Id. at 321, 105 S.Ct. 725. From this dicta, Byers discerns a recognition by the Supreme Court that “known taxpayers are entitled to the same substantive protections section 7609(f) affords to unknown taxpayers.” Appellant Br. at 13. This is so, Byers argues, “[b]ecause the Supreme Court treats section 7609(f) [the John-Doe summons provision] as a procedural ‘substitute’ for section 7609(a) [the notice provision for named summonses].” Id. Put another way, the fact that the John-Doe procedure is merely a substitute means, according to Byers, that named and unnamed third-party summonses “address identical substantive privacy concerns,” id. at 12—namely, the concern that the government will simply “look around for targets to investigate,” Tiffany Fine Arts, 469 U.S. at 320, 105 S.Ct. 725. If the substantive privacy concerns are the same, says Byers, then protections for taxpayers should be the same, whether they are named or unnamed in a third-party summons.

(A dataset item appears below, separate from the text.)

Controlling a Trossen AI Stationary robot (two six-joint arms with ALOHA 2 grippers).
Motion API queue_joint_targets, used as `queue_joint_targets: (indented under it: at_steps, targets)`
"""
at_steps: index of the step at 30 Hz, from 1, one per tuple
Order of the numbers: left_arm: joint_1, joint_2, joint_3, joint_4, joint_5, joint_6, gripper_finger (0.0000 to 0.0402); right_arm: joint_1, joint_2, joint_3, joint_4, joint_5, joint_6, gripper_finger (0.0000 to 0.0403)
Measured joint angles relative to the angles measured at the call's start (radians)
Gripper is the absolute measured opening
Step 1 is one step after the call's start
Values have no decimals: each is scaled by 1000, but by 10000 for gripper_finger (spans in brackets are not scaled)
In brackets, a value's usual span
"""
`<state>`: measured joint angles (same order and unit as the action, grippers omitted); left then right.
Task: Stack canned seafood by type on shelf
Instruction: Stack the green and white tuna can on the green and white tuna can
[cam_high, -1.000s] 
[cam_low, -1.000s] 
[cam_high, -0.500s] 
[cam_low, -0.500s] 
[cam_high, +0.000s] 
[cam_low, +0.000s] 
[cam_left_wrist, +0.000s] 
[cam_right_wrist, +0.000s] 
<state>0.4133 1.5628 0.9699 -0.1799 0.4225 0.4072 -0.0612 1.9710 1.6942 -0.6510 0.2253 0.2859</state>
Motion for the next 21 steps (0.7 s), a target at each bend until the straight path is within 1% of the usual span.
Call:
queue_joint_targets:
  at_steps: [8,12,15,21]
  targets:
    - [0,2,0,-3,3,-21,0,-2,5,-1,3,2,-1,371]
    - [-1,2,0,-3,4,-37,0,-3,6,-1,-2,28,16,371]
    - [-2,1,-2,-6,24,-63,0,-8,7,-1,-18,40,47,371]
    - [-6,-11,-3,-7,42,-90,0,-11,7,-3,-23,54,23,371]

Yet Tiffany Fine Arts does not hold, let alone insinuate, any of this. The Supreme Court's holding was straightforward: “[When] the IRS serves a summons on a known taxpayer with the dual purpose of investigating both the tax liability of that taxpayer and the tax liabilities of unnamed parties, it need not comply with the requirements for John Doe summonses set out in § 7609(f), as long as all the information sought is relevant to a legitimate investigation of the summoned taxpayer.” Id. at 324, 105 S.Ct. 725 (emphasis added); see also United States v. Boulware, 203 F. App'x 168, 170 (9th Cir. 2006). If the IRS need not comply with the John-Doe requirements for a dual-purpose summons, then it need not comply with these requirements for a summons with the sole purpose of investigating a named taxpayer. Moreover, the Court in Tiffany Fine Arts explained that “the interests at stake are very different” when “the summoned party [as opposed to an unnamed party] is itself under investigation.” 469 U.S. at 321, 105 S.Ct. 725. Because a summoned party would have “a direct incentive to oppose enforcement,” this would supply “sufficient protection against the evils that Congress sought to remedy when it enacted [the John-Doe provision].” Id. at 321–22, 105 S.Ct. 725. Although Byers was not the “summoned party” in this case, she was a noticed party, and her “vigilance and self-interest” are identical to—if not greater than—that of a hypothetical named party who is itself summoned by the IRS.3 Id. at 321, 105 S.Ct. 725. Just as a summoned party is not entitled to the extra procedural protections set forth in § 7609(f), Byers—as a named party who received notice that the IRS was investigating her and who timely intervened—was clearly able to fend for herself. Relatedly, the Court in Tiffany Fine Arts reasoned that cases involving named parties simply do not implicate Congress's concern with an aimlessly roving IRS: “[B]y definition, the IRS is not engaged in a ‘fishing expedition’ when it seeks information relevant to a legitimate investigation of a particular taxpayer.” Id. The Supreme Court understood § 7609(f) as an antidote to the IRS searching for parties to target, rendering the provision inapplicable when the IRS has identified a particular party by name, such as Byers.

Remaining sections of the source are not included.